About this exercise:
Keep the images out while you set down the data exactly.

◆ ◆ ◆ ◆

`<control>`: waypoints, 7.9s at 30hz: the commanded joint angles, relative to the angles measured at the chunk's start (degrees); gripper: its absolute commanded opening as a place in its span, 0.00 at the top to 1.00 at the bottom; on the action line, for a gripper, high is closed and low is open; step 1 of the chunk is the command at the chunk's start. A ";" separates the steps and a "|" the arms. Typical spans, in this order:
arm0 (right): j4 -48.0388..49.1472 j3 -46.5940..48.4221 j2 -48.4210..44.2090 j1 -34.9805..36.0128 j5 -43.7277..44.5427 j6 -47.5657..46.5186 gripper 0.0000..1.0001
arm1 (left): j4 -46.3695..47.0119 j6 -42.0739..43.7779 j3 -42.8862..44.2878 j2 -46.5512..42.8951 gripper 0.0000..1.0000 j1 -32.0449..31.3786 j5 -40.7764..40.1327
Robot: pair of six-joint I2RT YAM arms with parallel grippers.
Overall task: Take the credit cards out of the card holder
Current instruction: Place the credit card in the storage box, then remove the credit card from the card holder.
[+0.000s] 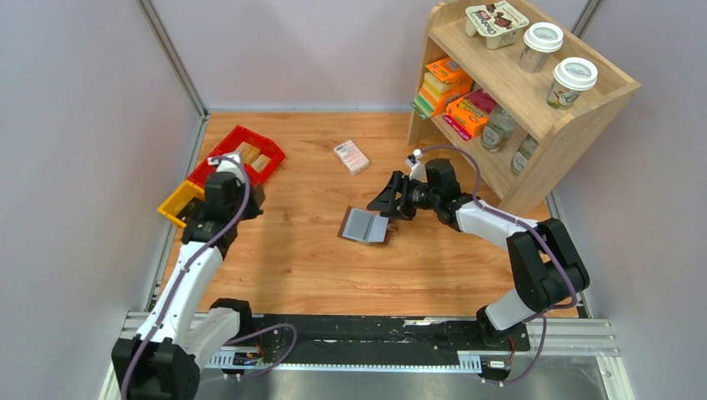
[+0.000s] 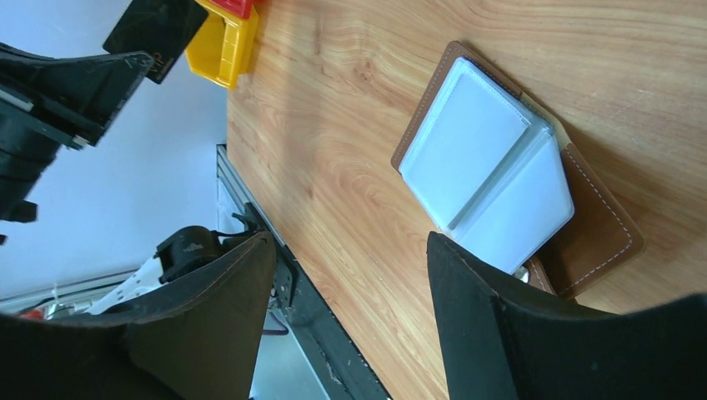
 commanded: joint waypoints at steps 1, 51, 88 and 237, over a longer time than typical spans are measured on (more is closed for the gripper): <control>-3.00 2.89 -0.27 1.98 1.72 -5.74 0.30 | -9.82 -3.73 3.08 -1.59 1.00 13.73 8.95; -14.60 6.85 -0.36 4.36 8.75 -12.51 0.32 | -12.29 1.45 25.06 30.84 0.56 43.47 11.61; -21.64 9.05 11.94 3.75 20.17 -18.40 0.66 | 3.96 -11.90 15.57 33.12 0.59 -22.53 23.47; -10.56 5.53 19.95 14.29 11.12 -4.08 1.00 | 31.57 -50.14 -11.59 26.80 0.53 -23.95 15.48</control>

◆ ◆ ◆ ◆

Finished exercise:
`<control>`: waypoints, 7.9s at 30hz: the commanded joint angles, relative to the angles measured at the chunk's start (degrees); gripper: its absolute commanded opening as a place in its span, 0.00 at the top to 1.00 at the bottom; on the action line, for a gripper, high is closed and low is open; step 1 of the chunk is the command at the chunk's start. A ";" separates the steps and a "|" the arms. Typical spans, in this order:
arm0 (right): j4 -48.0388..49.1472 j3 -46.5940..48.4221 j2 -48.4210..44.2090 j1 -34.9805..36.0128 j5 -43.7277..44.5427 j6 -47.5657..46.5186 gripper 0.0000..1.0001
arm1 (left): j4 -46.3695..47.0119 j6 -42.0739..43.7779 j3 -42.8862..44.2878 j2 -46.5512..42.8951 gripper 0.0000..1.0000 j1 -32.0449..31.3786 j5 -40.7764..40.1327
Robot: pair of six-joint I2RT YAM arms with parallel grippers.
Overall task: Take the credit cards out of the card holder
Current instruction: Place the credit card in the storage box, then remove the credit card from the card holder.
[+0.000s] 
[+0.000s] 
 commanded: joint waypoints at steps 1, 51, 88 and 237, over a longer time than typical spans are measured on (more is closed for the gripper): <control>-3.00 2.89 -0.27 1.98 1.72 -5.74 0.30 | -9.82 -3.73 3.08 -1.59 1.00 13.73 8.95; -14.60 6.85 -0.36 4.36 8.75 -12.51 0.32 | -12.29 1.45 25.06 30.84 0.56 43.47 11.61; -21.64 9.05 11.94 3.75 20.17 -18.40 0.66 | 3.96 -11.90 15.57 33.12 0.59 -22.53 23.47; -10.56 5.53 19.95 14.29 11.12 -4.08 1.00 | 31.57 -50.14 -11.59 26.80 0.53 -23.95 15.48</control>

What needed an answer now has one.